## Your goal:
Among the lines below, restate word for word only those from the line with "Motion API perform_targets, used" through the line with "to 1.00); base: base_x", with both end lines kept.

[Dataset entries]
• • • • •

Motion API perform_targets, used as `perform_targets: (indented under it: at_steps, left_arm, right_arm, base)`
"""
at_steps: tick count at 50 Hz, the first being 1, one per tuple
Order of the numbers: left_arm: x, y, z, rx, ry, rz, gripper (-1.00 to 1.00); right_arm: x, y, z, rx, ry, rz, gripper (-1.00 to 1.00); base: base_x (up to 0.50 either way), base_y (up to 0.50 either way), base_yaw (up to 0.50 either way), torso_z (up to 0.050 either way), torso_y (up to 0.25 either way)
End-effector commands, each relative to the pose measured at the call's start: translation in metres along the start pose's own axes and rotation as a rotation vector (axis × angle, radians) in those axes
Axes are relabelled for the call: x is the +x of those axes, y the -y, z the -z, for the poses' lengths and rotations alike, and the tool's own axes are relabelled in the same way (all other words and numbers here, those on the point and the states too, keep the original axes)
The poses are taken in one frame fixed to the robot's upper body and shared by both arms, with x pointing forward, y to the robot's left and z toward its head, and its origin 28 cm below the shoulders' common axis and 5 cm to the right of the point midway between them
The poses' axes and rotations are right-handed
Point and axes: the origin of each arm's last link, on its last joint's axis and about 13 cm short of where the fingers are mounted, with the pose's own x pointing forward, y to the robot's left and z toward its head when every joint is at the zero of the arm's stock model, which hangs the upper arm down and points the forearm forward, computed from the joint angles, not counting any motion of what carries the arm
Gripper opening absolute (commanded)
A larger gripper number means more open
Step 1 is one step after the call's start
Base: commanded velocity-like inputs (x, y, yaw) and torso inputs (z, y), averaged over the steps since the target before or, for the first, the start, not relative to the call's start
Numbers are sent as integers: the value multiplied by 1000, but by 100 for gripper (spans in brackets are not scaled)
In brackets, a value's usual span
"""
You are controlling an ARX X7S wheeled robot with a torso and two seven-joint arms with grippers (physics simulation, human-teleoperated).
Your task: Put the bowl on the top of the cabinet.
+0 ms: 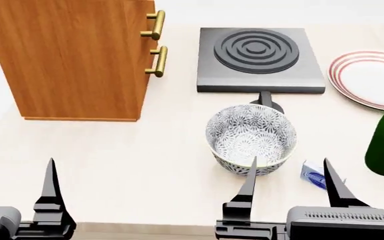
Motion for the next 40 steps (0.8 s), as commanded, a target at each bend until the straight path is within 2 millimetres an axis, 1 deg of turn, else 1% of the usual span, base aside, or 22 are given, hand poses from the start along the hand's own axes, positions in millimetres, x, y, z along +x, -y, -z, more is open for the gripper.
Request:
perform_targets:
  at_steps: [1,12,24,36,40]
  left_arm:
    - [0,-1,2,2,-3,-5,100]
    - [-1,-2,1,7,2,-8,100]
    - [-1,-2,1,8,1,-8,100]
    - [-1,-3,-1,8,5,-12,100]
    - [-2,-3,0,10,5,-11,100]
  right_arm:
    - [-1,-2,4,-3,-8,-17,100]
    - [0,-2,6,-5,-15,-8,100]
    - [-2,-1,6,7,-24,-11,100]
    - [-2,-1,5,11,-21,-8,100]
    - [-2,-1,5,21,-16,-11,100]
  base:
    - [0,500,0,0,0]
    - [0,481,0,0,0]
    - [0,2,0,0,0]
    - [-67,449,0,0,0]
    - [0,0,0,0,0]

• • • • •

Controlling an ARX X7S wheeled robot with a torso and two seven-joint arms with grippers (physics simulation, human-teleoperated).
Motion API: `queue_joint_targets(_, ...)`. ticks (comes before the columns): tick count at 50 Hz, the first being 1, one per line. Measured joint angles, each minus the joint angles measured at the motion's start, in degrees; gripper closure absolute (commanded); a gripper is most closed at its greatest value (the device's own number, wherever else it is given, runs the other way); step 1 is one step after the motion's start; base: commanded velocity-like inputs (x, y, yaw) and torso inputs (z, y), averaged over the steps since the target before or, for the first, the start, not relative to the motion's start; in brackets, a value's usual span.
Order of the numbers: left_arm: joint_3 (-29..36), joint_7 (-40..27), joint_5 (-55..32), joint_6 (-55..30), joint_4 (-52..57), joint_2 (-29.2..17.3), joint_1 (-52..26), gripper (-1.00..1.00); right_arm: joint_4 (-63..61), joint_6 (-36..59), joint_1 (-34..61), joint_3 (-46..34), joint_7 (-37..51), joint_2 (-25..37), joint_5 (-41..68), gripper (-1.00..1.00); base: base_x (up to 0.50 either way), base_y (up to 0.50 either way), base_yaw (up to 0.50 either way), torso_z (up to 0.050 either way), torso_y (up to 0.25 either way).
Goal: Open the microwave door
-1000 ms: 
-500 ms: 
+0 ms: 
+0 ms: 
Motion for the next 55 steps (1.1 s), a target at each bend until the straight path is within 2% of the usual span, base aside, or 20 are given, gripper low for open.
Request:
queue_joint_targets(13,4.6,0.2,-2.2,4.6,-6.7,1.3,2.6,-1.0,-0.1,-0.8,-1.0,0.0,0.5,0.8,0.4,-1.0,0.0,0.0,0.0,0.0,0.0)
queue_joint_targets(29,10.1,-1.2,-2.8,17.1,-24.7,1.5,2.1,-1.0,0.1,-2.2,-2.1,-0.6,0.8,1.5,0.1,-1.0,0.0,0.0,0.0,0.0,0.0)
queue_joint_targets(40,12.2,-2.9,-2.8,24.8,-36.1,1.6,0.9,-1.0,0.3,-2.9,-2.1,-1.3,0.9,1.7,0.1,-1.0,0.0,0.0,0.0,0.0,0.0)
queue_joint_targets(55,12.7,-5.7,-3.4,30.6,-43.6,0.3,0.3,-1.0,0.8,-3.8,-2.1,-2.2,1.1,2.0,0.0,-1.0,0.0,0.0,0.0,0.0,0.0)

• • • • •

## Written response:
Motion API perform_targets, used as `perform_targets: (indented under it: at_steps, left_arm, right_arm, base)`
"""
at_steps: tick count at 50 Hz, the first being 1, one per tuple
Order of the numbers: left_arm: x, y, z, rx, ry, rz, gripper (-1.00 to 1.00); right_arm: x, y, z, rx, ry, rz, gripper (-1.00 to 1.00); base: base_x (up to 0.50 either way), base_y (up to 0.50 either way), base_yaw (up to 0.50 either way), torso_z (up to 0.050 either way), torso_y (up to 0.25 either way)

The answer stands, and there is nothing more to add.